> **TASK BRIEF**
Type out each entry exactly as it appears, but keep every image out.

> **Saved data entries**
○ ○ ○ ○ ○ ○ ○

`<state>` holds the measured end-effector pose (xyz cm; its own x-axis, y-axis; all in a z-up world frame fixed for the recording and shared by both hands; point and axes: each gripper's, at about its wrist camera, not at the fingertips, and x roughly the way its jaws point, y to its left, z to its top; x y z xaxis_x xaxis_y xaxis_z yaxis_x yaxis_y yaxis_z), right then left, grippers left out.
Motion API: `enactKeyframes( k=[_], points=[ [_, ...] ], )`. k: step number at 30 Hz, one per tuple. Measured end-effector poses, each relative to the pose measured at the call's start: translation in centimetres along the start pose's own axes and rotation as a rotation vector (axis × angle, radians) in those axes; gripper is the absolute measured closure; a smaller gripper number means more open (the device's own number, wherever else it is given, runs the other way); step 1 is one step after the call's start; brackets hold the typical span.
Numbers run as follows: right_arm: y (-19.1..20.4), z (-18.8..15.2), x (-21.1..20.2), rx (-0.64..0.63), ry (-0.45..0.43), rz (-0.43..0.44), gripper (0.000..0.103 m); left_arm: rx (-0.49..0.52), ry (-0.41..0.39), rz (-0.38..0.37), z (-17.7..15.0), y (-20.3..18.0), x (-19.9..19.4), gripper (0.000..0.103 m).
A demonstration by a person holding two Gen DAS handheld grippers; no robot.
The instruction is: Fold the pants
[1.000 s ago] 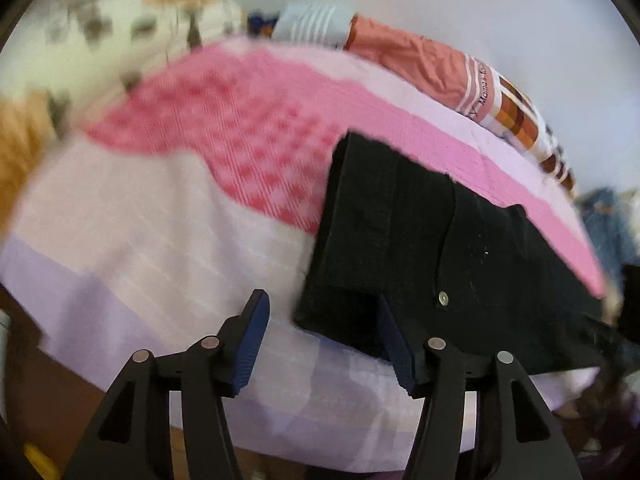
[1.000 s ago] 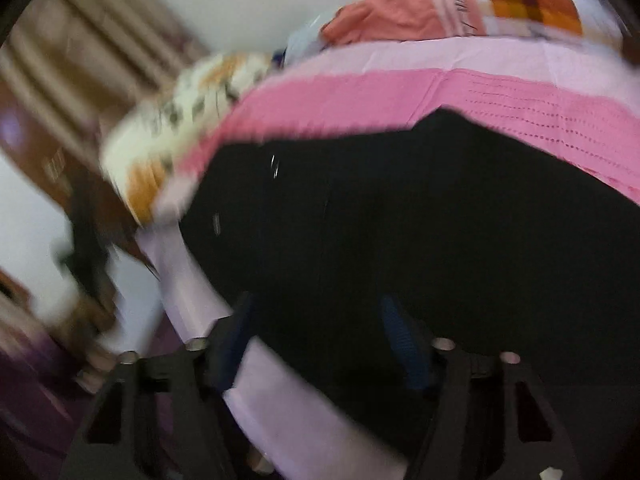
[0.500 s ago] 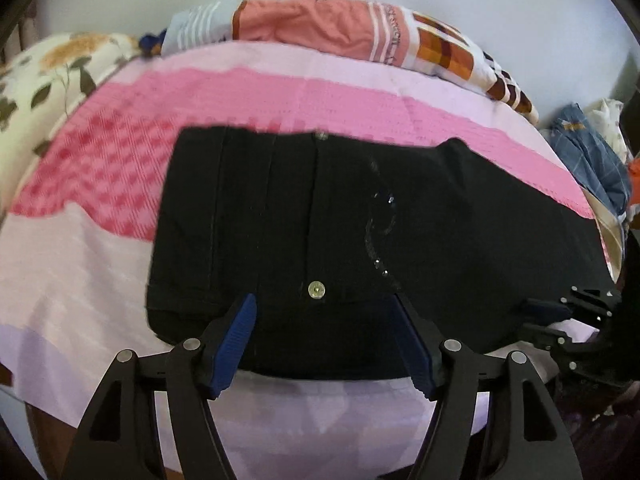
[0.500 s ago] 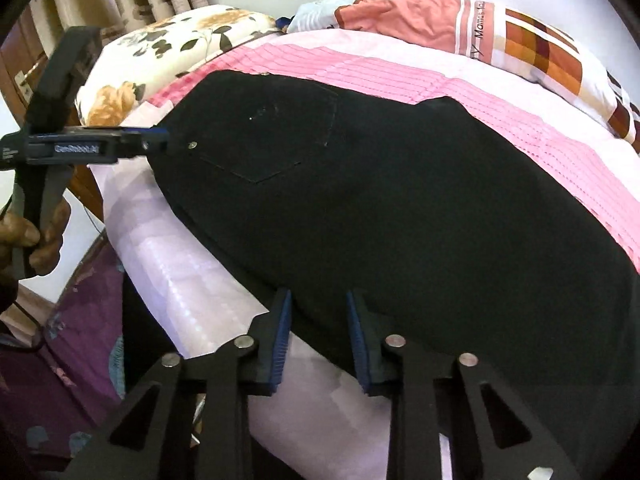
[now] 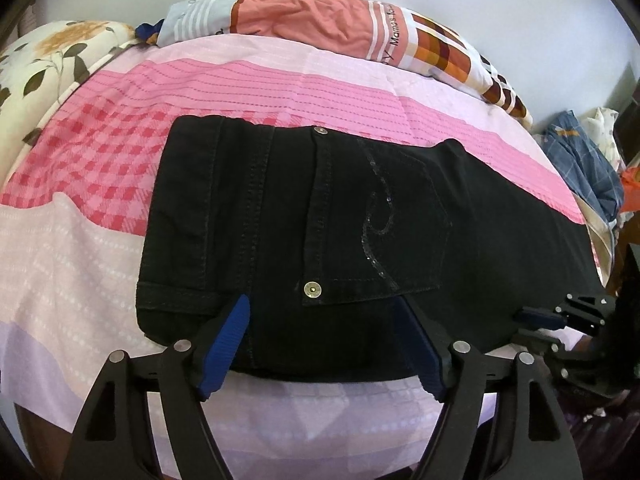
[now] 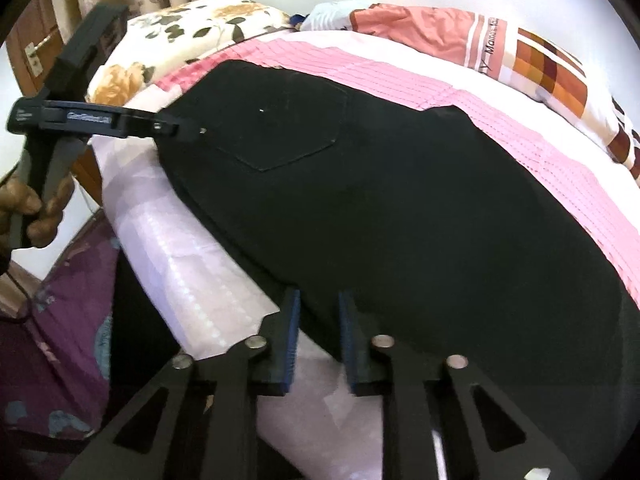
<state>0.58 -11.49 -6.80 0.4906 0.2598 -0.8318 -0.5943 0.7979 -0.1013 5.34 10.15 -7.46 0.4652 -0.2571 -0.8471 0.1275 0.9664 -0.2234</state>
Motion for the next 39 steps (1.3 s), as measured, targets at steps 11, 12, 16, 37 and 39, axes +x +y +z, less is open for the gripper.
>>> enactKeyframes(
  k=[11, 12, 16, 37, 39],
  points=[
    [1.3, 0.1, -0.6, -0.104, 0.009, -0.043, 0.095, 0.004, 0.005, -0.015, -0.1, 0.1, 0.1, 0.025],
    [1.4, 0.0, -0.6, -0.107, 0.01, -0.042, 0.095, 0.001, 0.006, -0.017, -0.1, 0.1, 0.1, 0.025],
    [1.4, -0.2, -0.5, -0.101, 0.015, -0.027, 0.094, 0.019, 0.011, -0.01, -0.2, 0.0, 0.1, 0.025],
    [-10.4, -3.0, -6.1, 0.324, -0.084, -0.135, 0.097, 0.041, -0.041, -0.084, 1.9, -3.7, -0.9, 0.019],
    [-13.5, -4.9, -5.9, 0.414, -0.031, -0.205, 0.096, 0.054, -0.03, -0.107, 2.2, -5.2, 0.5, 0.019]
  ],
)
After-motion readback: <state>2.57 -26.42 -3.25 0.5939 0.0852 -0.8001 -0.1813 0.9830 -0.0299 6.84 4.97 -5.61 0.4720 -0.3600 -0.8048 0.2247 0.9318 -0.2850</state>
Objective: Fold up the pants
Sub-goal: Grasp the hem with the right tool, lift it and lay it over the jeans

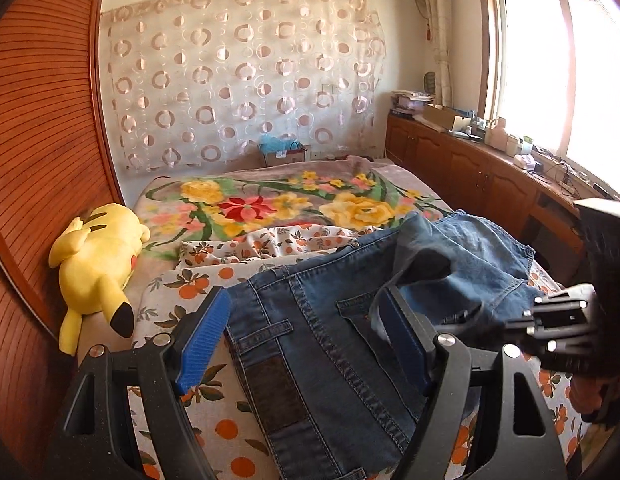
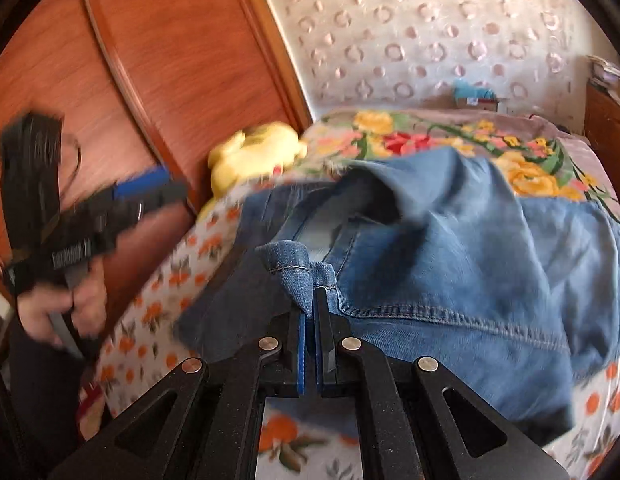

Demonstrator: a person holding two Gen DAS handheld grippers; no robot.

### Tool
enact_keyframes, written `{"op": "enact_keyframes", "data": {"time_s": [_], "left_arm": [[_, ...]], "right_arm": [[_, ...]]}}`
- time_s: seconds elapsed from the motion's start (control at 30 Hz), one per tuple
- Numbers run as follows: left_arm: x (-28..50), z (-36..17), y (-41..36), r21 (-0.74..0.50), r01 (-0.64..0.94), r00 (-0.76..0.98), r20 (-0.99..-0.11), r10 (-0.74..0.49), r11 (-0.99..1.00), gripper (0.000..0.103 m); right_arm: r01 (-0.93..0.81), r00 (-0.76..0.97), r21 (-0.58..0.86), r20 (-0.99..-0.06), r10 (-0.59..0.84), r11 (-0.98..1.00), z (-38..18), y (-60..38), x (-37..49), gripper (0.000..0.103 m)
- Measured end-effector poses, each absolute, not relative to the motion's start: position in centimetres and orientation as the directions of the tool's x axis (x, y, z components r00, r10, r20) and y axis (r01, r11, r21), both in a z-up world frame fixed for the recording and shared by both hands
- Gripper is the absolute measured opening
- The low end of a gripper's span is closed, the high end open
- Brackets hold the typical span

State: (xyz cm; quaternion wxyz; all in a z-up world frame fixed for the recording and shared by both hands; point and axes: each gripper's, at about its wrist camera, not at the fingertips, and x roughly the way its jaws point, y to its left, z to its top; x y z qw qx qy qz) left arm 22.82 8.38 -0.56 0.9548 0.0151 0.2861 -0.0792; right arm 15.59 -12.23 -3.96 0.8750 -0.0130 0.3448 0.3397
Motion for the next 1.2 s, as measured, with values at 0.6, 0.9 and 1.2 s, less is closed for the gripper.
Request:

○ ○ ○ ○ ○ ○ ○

> **TASK RESPONSE**
`<state>` holds the measured end-effector pose (xyz cm; its own x-axis, y-axis; all in a z-up world frame fixed for the recording and shared by both hands; point and axes: each gripper's, at about its wrist camera, not at the fingertips, and x roughly the way its jaws point, y to its left, z to its top; x y z xaxis_x xaxis_y xaxis_z yaxis_x yaxis_y yaxis_z), right then left, grippers left out.
Motion API: `enactKeyframes( k=[_], points=[ [_, ...] ], )`. k: step number at 30 Hz, one per tuple. Measured end-effector poses, each relative to the pose measured at the call's start: translation in centimetres along the start pose's own axes and rotation as a rotation vector (axis × angle, radians) in those axes; gripper is the absolute measured closure; a smaller gripper number means more open (the device's own number, wherever else it is given, runs the other way); step 1 is one step after the call's start; brackets hold the typical span.
Numbers run as follows: right_arm: y (-19.1..20.4), z (-18.8..15.2), x (-21.1..20.2), rx (-0.64..0.63), ry (-0.45..0.43), rz (-0.43..0.44), gripper (0.000..0.103 m); left_arm: rx (-0.49..0.52), ry (-0.41..0.39), rz (-0.38..0.37), z (-17.7..15.0), y (-20.3..18.0), x (-19.9..19.4), gripper (0.000..0.103 m).
A demonstration by a person holding two Gen DAS handheld grippers; no robot.
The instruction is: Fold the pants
[1.000 s ago] 
[1.000 s ago] 
[0.500 s ago] 
[0.500 s ago] 
[now] 
[now] 
<state>0.58 -11.49 -6.80 0.4906 0.2598 -0.8318 -0.5943 0.7979 -0.1013 5.34 10.15 -7.46 0.4652 -0.2571 -0.8471 0.1275 0.9664 -0.2234</state>
Motion for the next 39 steps (1.3 s), as measured, targets at steps 11, 12, 16, 37 and 39, axes +x +y +z, less is open for the gripper.
>>> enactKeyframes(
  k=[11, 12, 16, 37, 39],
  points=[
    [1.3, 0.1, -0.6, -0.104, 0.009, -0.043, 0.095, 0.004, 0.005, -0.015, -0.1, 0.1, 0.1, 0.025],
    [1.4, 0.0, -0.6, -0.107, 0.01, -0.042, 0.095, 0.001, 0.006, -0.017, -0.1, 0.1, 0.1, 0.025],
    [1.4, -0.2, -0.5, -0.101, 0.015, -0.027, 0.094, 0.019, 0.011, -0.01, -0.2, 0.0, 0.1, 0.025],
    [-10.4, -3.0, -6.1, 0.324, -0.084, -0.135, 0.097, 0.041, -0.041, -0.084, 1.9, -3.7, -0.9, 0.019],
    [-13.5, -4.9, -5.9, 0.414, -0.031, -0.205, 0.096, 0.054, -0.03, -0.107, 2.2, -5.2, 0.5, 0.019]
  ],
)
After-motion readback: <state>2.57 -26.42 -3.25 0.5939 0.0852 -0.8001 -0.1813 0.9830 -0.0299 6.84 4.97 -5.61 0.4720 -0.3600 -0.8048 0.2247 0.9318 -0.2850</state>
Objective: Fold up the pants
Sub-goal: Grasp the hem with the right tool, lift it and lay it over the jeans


Demonstrator: a person holding two Gen DAS handheld grippers; no robot.

### Tool
enact_keyframes, written `{"op": "enact_keyframes", "data": {"time_s": [_], "left_arm": [[_, ...]], "right_arm": [[_, ...]]}}`
- time_s: seconds elapsed from the motion's start (control at 30 Hz), one per tuple
- Numbers run as follows: left_arm: x (-28..50), z (-36..17), y (-41..36), r21 (-0.74..0.50), r01 (-0.64..0.94), r00 (-0.76..0.98), r20 (-0.99..-0.11), r10 (-0.74..0.49), r11 (-0.99..1.00), gripper (0.000..0.103 m); right_arm: r01 (-0.93..0.81), r00 (-0.76..0.97), r21 (-0.58..0.86), r20 (-0.99..-0.06), r10 (-0.59..0.84), r11 (-0.98..1.00), z (-38..18), y (-60..38), x (-37..49), gripper (0.000..0.103 m)
- Measured end-effector poses, each absolute, not relative to the motion's start: position in centimetres and orientation as the directions of the tool's x axis (x, y, z components r00, r10, r20) and y axis (r01, r11, r21), both in a z-up world frame fixed for the recording and shared by both hands
- Gripper is the absolute measured opening
- The low end of a gripper's span is closed, the high end open
- Brackets hold the typical span

State: (xyz cm; quaternion wxyz; all in a z-up world frame fixed for the recording and shared by both hands; point and axes: each gripper's, at about its wrist camera, not at the fingertips, and x roughly the way its jaws point, y to its left, z to its top; x y z qw qx qy qz) left arm 22.82 8.38 -0.56 0.9548 0.0151 0.2861 -0.0792; right arm 15.59 -12.23 -3.96 0.8750 -0.0130 0.3448 0.3397
Motion for the next 1.2 s, as measured, with values at 0.6, 0.9 and 1.2 s, less is closed for the gripper.
Request:

The exercise is complete as it stands.